Byrd Memorial (Unity Park)

Unity Park, Eglinton Road, Dunedin (OST Pubications sculpture trail #32)

Felix de Weldon

InSite

 

Admiral Byrd Memorial.......  Unity Park.............  Felix W. de Weldon, artist.

 

 

This portrait bust of the American pilot and Antarctic explorer Richard Evelyn Byrd (1888 ‑ 1957) is one of three versions this sculpture. Another is at McMurdo Sound in Antarctica and the third in Washington D.C. in the United States.

 

Rear Admiral Richard Byrd was the first Antarctic explorer of the mechanical age. In 1928, at the age of thirty, he already had a significant reputation for his long distance flights out of sight of land. He had flown across the North Pole and across the Atlantic. His navigational skills during these flights made him a natural candidate to plan flights over the South Pole.

 

The expedition under his command sailed from New York through the Panama Canal. Dunedin was the last port of call before the two ships, City of New York and Eleanor Bolling, landed in Antarctica. It is this event that is commemorated with this sculpture which was donated to the city by the American organisation, the National Geographical Society in December 1966, although it was some weeks before the work was installed and available for public view.

 

The memorial is a bronze bust of Richard E. Byrd on a polished black Norwegian marble pedestal. The artist, Felix W. de Weldon, seems to have based his representation on a photograph of Byrd at McMurdo. In the photograph Byrd is shown hatless, turned away from the camera, smiling. De Weldon has turned the informal facial expression into a mask of determined repose as the Admiral looks South. Here we feel, is a man capable of meeting any challenge. The fur collar of the Antarctic explorer hints at another sculptural convention, the laurel wreath of fame.

 

Felix De Weldon (1907 - 2003) was one of the United States most revered sculptors of large public monuments and portrait busts.
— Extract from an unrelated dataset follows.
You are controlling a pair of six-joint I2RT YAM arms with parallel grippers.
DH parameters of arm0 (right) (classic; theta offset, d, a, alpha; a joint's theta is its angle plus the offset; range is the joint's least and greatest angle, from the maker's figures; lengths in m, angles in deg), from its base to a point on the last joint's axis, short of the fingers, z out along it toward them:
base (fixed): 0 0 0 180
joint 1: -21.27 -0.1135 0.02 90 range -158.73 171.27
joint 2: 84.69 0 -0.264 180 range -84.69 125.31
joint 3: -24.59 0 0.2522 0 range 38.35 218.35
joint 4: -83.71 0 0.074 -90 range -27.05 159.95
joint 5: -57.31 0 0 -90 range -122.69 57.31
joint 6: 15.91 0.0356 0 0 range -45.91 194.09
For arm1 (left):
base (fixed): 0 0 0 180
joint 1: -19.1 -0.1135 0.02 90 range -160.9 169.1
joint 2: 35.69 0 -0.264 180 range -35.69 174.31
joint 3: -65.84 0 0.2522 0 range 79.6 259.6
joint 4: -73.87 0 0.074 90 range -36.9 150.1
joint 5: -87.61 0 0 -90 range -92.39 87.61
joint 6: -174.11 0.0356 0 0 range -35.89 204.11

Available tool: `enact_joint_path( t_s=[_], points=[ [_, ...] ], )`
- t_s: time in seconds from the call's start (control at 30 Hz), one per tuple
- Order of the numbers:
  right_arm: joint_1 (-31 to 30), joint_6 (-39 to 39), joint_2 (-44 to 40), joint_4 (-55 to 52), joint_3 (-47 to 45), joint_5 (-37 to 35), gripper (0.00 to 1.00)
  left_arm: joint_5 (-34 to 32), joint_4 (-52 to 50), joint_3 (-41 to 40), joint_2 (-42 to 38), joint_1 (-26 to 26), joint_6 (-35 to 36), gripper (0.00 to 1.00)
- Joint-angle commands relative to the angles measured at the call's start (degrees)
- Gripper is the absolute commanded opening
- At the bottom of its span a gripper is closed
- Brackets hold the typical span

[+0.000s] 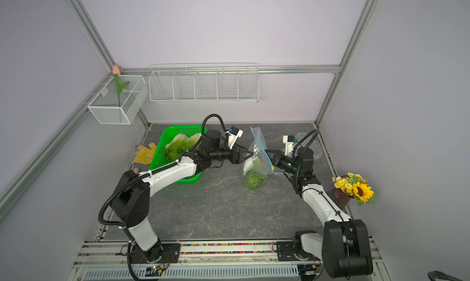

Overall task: Open the zip-top bag and take out the chinese cabbages
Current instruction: Open the zipper of the food storage bag at the center of the board.

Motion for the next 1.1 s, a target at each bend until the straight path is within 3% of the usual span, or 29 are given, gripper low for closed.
enact_joint_path(
  t_s=[0.0,0.17,0.37,0.4,0.47,0.53,0.67,1.07],
  points=[
    [0.4,-1.0,0.5,1.6,-0.5,1.9,0.07,-5.0,-5.8,5.2,4.0,0.1,3.6,0.75],
    [0.3,-0.4,1.6,2.8,-0.5,3.0,0.07,-4.9,-6.5,10.8,8.4,0.2,5.2,0.76],
    [0.3,-0.8,1.4,2.2,-0.9,3.1,0.07,-0.9,-6.0,16.2,12.4,0.3,4.4,0.6],
    [0.3,-0.8,1.3,2.2,-0.9,3.0,0.07,-0.3,-5.9,16.9,12.8,0.3,4.1,0.55],
    [0.3,-1.0,1.2,1.9,-1.1,2.7,0.07,1.5,-5.4,17.7,13.4,0.3,3.2,0.36],
    [0.4,-1.6,0.8,0.7,-1.0,1.9,0.07,2.6,-4.9,17.5,13.5,0.3,2.5,0.0],
    [0.5,-4.2,-0.7,-3.7,-0.7,-0.6,0.07,2.0,-3.8,15.5,11.9,-0.1,1.9,0.0],
    [2.1,-10.8,-10.4,-18.0,-0.7,-17.9,0.07,-0.6,2.7,3.6,3.3,-4.4,-1.2,0.0]
  ],
)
Born in Vienna he travelled widely, living for a time in the United Kingdom where he was commissioned to create the bust of King George V to commemorate the 25th year of his reign in 1935. Other royal commissions followed.

 

In 1937 the artist moved to the United States where he lived for the rest of his life. His most celebrated work is the over twelve metres high Marine Corps War Memorial in Washington D.C. better known as The Flag Raising On Iwo Jima. This dramatic and popular image was inspired by Joe Rosenthal's action photograph, taken during the 1939 -45 war, of six American soldiers raising the flag on Mount Suribachi, Iwo Jima, a small island of Iwo Jima 660 miles south of Tokyo.